Useful Resources to Learn Industry Data Science and Machine Learning
I started working in Data Science after studying Economics and Mathematics. Apart from a few lines of R code I copy-pasted for my master’s thesis, I had no clue about Data Science. I learned everything by doing and studying on evenings and weekends.
Over three months, I studied Python and the mathematics behind Machine Learning for at least 15 hours a week on top of my full-time job.
This is a curated list of resources that I have been sharing with friends, co-workers, and students.
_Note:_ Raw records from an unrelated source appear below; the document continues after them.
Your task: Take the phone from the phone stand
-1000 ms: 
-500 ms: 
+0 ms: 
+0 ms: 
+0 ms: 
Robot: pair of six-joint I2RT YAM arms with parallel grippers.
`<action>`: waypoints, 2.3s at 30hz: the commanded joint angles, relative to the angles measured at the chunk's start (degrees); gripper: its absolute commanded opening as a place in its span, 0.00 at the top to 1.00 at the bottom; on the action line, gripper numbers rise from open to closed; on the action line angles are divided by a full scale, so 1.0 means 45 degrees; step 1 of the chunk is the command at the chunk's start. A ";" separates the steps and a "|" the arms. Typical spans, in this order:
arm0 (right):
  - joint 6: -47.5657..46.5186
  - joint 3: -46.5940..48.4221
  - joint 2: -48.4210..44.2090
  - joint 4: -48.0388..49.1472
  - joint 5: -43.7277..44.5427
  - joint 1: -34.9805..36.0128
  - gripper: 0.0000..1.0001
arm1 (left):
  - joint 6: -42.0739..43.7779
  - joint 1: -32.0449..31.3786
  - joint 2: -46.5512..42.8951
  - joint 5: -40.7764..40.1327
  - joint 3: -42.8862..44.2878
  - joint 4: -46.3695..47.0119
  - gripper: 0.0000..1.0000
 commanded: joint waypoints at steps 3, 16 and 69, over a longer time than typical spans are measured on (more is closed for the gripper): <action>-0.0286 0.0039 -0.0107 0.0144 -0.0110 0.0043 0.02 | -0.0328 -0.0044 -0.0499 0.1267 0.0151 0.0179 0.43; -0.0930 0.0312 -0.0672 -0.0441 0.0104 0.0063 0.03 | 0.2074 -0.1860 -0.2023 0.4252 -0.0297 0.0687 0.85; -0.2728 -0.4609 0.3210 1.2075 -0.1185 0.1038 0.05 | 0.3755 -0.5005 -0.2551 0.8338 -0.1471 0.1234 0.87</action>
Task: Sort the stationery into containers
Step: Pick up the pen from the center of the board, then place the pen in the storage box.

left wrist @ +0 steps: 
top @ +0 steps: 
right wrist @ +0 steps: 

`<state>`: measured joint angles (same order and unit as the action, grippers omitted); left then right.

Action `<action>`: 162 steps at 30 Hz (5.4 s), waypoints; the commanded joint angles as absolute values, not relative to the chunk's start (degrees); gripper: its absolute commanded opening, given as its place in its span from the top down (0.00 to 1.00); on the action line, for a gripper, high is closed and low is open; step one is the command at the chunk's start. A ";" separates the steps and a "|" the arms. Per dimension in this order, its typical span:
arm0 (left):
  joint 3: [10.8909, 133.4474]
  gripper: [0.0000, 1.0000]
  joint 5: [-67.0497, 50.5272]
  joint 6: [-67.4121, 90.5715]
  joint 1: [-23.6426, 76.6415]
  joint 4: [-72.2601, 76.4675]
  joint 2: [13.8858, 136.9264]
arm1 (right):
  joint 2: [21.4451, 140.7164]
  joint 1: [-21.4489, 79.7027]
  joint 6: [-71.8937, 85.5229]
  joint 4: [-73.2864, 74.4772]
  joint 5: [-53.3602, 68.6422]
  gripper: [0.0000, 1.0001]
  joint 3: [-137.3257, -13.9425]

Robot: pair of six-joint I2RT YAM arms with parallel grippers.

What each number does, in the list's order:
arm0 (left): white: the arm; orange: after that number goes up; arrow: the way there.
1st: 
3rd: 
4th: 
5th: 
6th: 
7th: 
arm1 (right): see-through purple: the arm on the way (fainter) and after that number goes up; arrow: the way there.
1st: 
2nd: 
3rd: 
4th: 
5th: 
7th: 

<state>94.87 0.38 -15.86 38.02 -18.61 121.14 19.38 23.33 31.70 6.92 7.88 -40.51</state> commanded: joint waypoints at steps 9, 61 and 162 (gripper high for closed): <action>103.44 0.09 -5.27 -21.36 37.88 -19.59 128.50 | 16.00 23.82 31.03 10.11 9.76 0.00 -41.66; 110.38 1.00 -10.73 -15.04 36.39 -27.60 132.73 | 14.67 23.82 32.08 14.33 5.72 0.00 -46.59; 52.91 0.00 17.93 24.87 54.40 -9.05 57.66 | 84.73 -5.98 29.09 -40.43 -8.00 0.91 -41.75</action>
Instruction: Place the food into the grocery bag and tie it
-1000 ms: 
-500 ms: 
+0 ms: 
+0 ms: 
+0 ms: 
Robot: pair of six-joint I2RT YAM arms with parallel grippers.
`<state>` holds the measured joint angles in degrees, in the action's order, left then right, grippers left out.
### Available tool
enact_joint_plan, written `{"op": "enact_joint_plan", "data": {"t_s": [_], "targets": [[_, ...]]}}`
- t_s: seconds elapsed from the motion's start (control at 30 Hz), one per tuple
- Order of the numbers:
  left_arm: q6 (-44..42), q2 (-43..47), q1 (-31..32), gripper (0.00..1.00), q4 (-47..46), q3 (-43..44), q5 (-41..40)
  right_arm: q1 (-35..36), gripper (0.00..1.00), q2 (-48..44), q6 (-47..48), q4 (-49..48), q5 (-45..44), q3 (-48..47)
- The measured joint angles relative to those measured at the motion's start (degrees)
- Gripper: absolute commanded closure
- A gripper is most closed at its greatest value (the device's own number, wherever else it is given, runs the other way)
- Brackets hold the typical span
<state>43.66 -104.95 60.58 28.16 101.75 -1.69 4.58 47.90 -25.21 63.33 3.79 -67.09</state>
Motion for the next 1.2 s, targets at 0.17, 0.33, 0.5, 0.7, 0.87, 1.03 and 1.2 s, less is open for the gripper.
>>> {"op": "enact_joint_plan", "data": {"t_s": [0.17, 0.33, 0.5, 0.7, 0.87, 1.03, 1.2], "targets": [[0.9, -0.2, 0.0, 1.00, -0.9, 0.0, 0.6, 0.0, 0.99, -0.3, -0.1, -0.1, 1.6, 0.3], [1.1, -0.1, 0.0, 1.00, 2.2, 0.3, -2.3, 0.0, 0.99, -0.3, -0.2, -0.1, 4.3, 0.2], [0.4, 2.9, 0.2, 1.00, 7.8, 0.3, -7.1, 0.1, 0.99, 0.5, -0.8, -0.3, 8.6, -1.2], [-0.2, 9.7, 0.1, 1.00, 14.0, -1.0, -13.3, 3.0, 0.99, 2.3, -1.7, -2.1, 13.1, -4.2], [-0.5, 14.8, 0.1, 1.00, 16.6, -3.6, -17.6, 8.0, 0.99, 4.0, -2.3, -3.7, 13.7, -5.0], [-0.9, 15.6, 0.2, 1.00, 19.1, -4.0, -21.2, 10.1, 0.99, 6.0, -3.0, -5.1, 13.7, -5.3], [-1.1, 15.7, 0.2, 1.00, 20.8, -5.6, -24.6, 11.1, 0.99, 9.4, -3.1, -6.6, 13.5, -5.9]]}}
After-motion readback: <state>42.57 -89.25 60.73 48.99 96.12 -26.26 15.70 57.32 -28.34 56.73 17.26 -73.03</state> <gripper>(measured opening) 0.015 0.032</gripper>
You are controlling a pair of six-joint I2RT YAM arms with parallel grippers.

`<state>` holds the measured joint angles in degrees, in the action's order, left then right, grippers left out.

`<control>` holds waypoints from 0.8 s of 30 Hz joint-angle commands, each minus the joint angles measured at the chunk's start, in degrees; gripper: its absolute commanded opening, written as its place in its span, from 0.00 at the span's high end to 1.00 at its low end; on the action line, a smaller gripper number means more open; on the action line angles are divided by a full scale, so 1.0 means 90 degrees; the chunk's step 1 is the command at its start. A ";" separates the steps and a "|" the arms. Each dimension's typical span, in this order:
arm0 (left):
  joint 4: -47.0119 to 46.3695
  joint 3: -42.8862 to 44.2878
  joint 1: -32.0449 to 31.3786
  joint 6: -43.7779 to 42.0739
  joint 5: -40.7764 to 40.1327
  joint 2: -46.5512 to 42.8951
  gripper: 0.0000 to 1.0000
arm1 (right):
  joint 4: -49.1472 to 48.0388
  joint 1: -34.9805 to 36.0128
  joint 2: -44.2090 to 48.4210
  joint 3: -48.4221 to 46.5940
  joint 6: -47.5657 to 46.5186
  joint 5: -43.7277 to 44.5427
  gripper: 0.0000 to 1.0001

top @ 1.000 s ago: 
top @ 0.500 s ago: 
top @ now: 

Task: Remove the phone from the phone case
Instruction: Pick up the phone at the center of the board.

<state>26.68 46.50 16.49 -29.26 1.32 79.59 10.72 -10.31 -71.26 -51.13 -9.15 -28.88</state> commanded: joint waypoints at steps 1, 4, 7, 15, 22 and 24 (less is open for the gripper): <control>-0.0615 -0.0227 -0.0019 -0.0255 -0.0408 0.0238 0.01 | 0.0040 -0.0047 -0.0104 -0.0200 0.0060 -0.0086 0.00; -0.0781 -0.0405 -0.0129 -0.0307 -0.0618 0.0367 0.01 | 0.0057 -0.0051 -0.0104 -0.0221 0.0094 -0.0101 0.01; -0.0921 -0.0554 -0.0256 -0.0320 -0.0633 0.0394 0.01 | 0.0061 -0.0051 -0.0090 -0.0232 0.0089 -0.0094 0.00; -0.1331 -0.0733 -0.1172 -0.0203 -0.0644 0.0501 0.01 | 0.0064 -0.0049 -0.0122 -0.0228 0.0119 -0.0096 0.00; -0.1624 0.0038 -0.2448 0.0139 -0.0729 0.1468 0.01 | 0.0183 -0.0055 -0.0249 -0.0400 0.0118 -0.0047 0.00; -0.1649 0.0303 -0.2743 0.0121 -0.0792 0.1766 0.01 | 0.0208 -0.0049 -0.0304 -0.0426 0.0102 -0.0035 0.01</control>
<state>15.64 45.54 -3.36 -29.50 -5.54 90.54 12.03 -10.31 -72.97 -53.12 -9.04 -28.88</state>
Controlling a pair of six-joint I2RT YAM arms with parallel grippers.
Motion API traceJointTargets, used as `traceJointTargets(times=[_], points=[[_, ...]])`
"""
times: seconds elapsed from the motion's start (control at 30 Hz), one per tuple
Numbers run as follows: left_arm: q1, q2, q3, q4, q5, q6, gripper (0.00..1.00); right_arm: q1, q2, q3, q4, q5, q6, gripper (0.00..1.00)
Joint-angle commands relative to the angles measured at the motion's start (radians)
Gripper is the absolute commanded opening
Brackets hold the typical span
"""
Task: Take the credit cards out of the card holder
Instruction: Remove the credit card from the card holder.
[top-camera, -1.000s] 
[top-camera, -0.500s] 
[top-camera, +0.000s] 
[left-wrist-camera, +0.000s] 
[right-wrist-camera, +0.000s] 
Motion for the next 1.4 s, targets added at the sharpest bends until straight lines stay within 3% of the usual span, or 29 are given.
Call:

Note: Data Science is a wide field, so this is a non-exhaustive list. If other resources have helped you, please share them in the comment section!
Python for Data Science
When I had no idea where to start, a colleague shared a Udemy course by Jose Portilla: Python for Data Science and Machine Learning (link). This is a great introduction to the topic. It assumes little previous knowledge and covers the basics of both the theory of Machine Learning (see further sections) and of Python. If you were to only use one of the resources listed here, I would recommend this one.
Hands-On ML with Python by Aurélien Géron
If you are more of a book person, Hands-On Machine Learning with Scikit-Learn, Keras, and TensorFlow by Aurélien Géron is a fantastic introduction to applied Machine Learning. It will walk you through the different steps in building a Machine Learning project in Python. Géron also covers a wide selection of Machine Learning models with clever visuals and clear explanations.
The Maths Behind Machine Learning
Introduction to Statistical Learning (ISL) is a freely available book covering the theory of Machine Learning, covering topics such as Model Evaluation, Selection and Regularisation. You can also get the print version here. The clear prose and explanations will equip you with the theoretical toolbox you need to understand most widely used Machine Learning models. This is the textbook used in the Python for Data Science course mentioned above.
Note: It uses R as the coding language, which I would not recommend if you are starting out. However, the code section is not central to the textbook.
SQL
To get a Data Science job in industry, you will most likely need SQL. Structured Query Language (SQL, pronounced “sequel” or “S, Q, L”) is widely used to query a range of data storage technologies.
To learn it, I would recommend the following:
- The Complete SQL Bootcamp Udemy course: another very good introductory course by Jose Portilla.
- A solid free option is the SQL tutorial website.
- SQL online games (yes, you read this correctly): sites like SQL Island (you may need to change the language) or SQL Murder Mystery are fun ways to experiment with the language.
- GPT-4/GenAI training: once you have a database like PostgreSQL installed on your computer (instructions in the Udemy course above), you can ask GPT-4 to give you SQL exercises. GPT-4 could even write the scripts to create the tables you need to complete the exercises and correct your mistakes.
By the end of your SQL training, you should aim for understanding the following concepts:
- Join types and self joins
- Group by and aggregations
- CTEs (Common Table Expressions)
- Window functions (row numbers, rolling averages, shift/lag)
Don’t worry if these sound like gibberish right now; they will become clearer as you progress on your journey.
Final Thoughts
Based on your existing knowledge or aspirations, you may want to skip or go deeper into certain areas. I hope that you will find these resources useful and wish you all the best on your Machine Learning journey!